Work to complete: List all the lines in these records that hold "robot".

Given records:
^^^^^^^^^^^^^^^^
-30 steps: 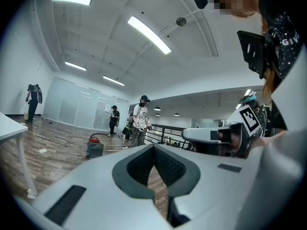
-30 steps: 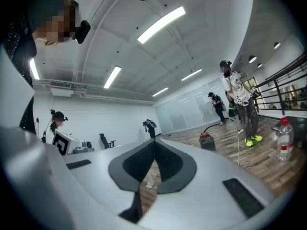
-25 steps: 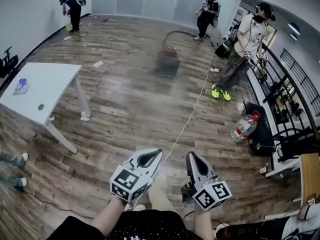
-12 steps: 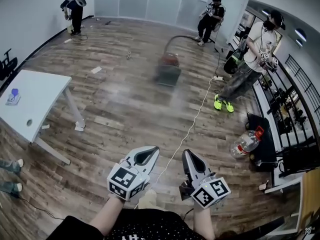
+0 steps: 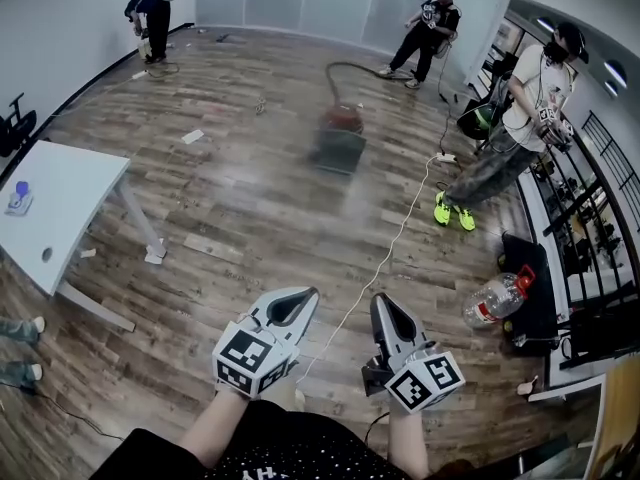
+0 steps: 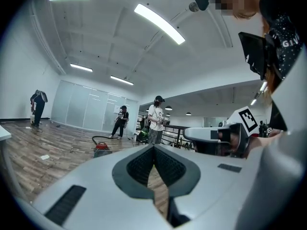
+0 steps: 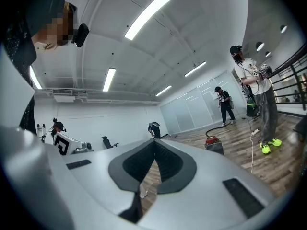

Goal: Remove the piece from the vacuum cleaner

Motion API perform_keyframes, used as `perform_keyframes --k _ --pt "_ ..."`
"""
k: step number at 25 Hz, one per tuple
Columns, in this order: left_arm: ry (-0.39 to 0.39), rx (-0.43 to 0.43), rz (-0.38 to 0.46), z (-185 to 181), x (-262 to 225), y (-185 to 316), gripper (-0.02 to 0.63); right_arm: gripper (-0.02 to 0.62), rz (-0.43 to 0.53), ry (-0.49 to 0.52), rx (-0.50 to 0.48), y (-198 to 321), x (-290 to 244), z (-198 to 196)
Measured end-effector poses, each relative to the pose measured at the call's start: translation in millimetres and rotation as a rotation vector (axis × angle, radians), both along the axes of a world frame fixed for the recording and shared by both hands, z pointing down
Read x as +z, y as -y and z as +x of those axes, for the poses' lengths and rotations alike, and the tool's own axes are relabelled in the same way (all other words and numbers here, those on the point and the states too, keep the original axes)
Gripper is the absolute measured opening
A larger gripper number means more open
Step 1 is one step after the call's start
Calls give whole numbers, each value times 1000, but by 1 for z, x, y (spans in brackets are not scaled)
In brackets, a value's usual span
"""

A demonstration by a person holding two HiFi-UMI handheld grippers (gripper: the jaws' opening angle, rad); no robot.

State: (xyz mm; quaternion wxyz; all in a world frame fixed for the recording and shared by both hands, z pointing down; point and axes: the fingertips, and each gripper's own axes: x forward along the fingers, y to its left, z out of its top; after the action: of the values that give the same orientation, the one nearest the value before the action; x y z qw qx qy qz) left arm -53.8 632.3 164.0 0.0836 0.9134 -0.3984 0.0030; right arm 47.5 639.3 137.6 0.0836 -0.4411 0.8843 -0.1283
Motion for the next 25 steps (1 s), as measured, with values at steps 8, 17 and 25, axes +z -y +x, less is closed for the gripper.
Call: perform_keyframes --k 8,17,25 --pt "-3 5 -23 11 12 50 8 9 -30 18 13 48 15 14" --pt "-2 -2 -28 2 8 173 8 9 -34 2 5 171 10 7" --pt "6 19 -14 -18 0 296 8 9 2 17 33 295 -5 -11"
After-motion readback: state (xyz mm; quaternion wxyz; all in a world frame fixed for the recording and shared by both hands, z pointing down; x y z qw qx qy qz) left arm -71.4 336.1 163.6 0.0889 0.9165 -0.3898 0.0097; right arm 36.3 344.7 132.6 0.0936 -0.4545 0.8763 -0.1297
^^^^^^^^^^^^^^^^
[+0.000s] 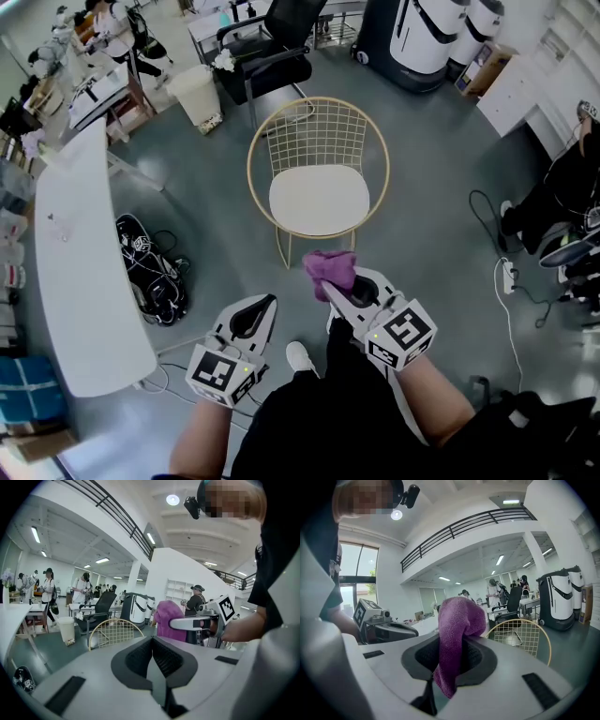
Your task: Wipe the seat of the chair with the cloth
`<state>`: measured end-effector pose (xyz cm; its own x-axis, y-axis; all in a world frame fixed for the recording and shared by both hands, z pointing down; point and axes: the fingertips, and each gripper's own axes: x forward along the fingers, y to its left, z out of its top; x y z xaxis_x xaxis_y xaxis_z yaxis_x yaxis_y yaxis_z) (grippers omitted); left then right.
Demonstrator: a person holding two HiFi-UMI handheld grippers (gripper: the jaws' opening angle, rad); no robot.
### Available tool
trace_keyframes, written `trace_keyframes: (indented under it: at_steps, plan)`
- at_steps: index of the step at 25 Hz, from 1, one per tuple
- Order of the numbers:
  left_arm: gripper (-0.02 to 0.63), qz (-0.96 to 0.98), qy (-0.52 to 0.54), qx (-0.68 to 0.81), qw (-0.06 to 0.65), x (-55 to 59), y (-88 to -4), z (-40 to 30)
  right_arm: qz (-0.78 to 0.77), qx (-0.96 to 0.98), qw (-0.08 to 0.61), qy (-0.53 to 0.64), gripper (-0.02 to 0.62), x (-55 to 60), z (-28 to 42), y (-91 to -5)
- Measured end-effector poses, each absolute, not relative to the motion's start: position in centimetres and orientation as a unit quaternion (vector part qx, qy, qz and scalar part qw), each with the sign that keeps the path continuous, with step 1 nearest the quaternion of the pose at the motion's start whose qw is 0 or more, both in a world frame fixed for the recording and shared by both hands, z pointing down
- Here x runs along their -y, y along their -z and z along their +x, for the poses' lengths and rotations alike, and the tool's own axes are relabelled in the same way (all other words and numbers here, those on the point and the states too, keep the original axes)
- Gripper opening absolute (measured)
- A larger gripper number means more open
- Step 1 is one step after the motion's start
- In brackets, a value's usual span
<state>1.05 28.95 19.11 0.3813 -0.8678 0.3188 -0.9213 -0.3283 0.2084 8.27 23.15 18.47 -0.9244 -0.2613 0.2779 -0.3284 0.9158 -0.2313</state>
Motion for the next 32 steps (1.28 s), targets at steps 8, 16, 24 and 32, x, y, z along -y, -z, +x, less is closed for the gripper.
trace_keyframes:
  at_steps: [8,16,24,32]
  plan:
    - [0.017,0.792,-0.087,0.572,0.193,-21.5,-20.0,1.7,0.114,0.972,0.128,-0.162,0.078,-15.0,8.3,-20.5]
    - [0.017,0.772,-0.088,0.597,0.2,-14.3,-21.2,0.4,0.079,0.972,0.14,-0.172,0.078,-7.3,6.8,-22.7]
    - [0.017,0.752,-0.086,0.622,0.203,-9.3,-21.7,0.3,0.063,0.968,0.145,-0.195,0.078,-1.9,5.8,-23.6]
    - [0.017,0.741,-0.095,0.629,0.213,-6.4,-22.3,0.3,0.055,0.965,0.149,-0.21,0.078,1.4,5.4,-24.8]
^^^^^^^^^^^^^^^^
Task answer:
A demonstration by a person holding two HiFi-UMI handheld grippers (gripper: the jaws' opening angle, rad); no robot.
Demonstrator: a person holding two HiFi-UMI handheld grippers (gripper: the jaws' opening angle, rad); no robot.

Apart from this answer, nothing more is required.